Clone the repository:
git clone https://github.com/FactoDeepLearning/DAN.git
Install the dependencies:
pip install -r requirements.txt
Quick prediction
An example script file is available at OCR/document_OCR/dan/predict_examples to recognize images directly from paths using trained weights
Datasets
This section is dedicated to the datasets used in the paper: download and formatting instructions are provided for experiment replication purposes.
RIMES dataset at page level was distributed during the evaluation compaign of 2009.
READ 2016 dataset corresponds to the one used in the ICFHR 2016 competition on handwritten text recognition.

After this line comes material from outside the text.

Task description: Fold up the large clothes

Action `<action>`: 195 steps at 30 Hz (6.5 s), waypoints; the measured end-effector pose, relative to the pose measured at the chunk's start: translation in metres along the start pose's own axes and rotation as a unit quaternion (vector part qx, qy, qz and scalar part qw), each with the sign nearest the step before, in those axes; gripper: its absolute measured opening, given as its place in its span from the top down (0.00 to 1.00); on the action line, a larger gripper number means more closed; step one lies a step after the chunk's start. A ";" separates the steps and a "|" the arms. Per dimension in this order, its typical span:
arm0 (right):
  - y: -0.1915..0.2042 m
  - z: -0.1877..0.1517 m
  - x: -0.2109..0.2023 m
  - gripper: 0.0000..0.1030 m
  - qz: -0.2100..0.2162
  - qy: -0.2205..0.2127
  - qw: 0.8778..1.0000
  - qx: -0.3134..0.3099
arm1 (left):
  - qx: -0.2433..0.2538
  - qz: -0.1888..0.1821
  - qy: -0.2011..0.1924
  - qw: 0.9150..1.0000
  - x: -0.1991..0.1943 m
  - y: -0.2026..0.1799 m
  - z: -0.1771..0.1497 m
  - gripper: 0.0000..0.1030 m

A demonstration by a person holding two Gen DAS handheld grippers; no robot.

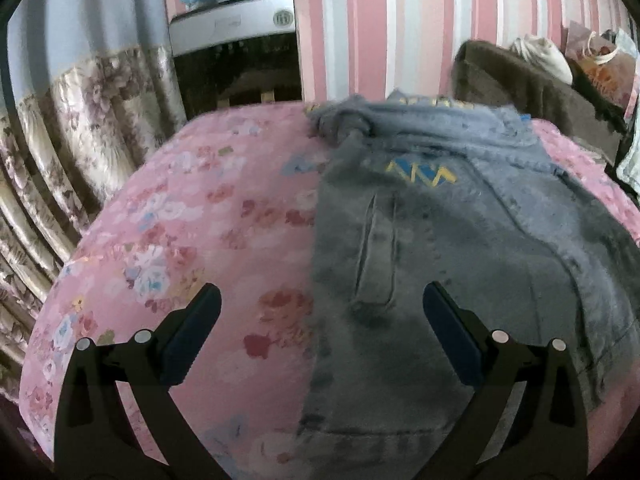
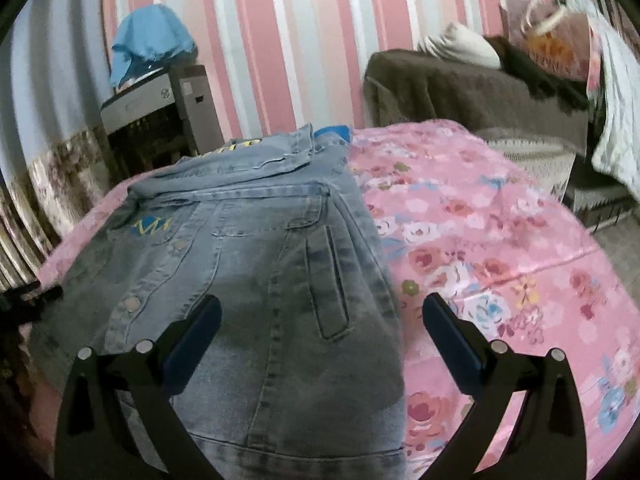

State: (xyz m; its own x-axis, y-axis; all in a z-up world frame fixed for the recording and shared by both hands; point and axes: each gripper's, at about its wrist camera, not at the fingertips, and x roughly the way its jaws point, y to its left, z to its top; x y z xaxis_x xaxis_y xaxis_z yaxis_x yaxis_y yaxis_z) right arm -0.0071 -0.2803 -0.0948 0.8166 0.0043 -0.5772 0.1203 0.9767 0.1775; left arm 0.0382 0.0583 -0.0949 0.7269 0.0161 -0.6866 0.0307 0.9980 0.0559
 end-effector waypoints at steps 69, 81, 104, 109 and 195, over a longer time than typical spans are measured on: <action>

It can be found here
Raw dataset files must be placed in Datasets/raw/{dataset_name}
where dataset name is "READ 2016" or "RIMES"
Training And Evaluation
Step 1: Download the dataset
Step 2: Format the dataset
python3 Datasets/dataset_formatters/read2016_formatter.py
python3 Datasets/dataset_formatters/rimes_formatter.py
Step 3: Add any font you want as .ttf file in the folder Fonts
Step 4 : Generate synthetic line dataset for pre-training
python3 OCR/line_OCR/ctc/main_syn_line.py
There are two lines in this script to adapt to the used dataset:
model.generate_syn_line_dataset("READ_2016_syn_line")
dataset_name = "READ_2016"
Step 5 : Pre-training on synthetic lines
python3 OCR/line_OCR/ctc/main_line_ctc.py
There are two lines in this script to adapt to the used dataset:
dataset_name = "READ_2016"
"output_folder": "FCN_read_line_syn"
Weights and evaluation results are stored in OCR/line_OCR/ctc/outputs
Step 6 : Training the DAN
python3 OCR/document_OCR/dan/main_dan.py
The following lines must be adapted to the dataset used and pre-training folder names:
dataset_name = "READ_2016"
"transfer_learning": {
# model_name: [state_dict_name, checkpoint_path, learnable, strict]
"encoder": ["encoder", "../../line_OCR/ctc/outputs/FCN_read_2016_line_syn/checkpoints/best.pt", True, True],
"decoder": ["decoder", "../../line_OCR/ctc/outputs/FCN_read_2016_line_syn/best.pt", True, False],
},
Weights and evaluation results are stored in OCR/document_OCR/dan/outputs
Remarks (for pre-training and training)
All hyperparameters are specified and editable in the training scripts (meaning are in comments).
Evaluation is performed just after training ending (training is stopped when the maximum elapsed time is reached or after a maximum number of epoch as specified in the training script).
The outputs files are split into two subfolders: "checkpoints" and "results".
"checkpoints" contains model weights for the last trained epoch and for the epoch giving the best valid CER.
"results" contains tensorboard log for loss and metrics as well as text file for used hyperparameters and results of evaluation.
Citation
@article{Coquenet2023b,
author = {Coquenet, Denis and Chatelain, Clément and Paquet, Thierry},
title = {DAN: a Segmentation-free Document Attention Network for Handwritten Document Recognition},
doi={10.1109/TPAMI.2023.3235826}
journal={IEEE Transactions on Pattern Analysis and Machine Intelligence},
volume={45},
number={7},
pages={8227-8243},
year = {2023},
}
License
This whole project is under Cecill-C license.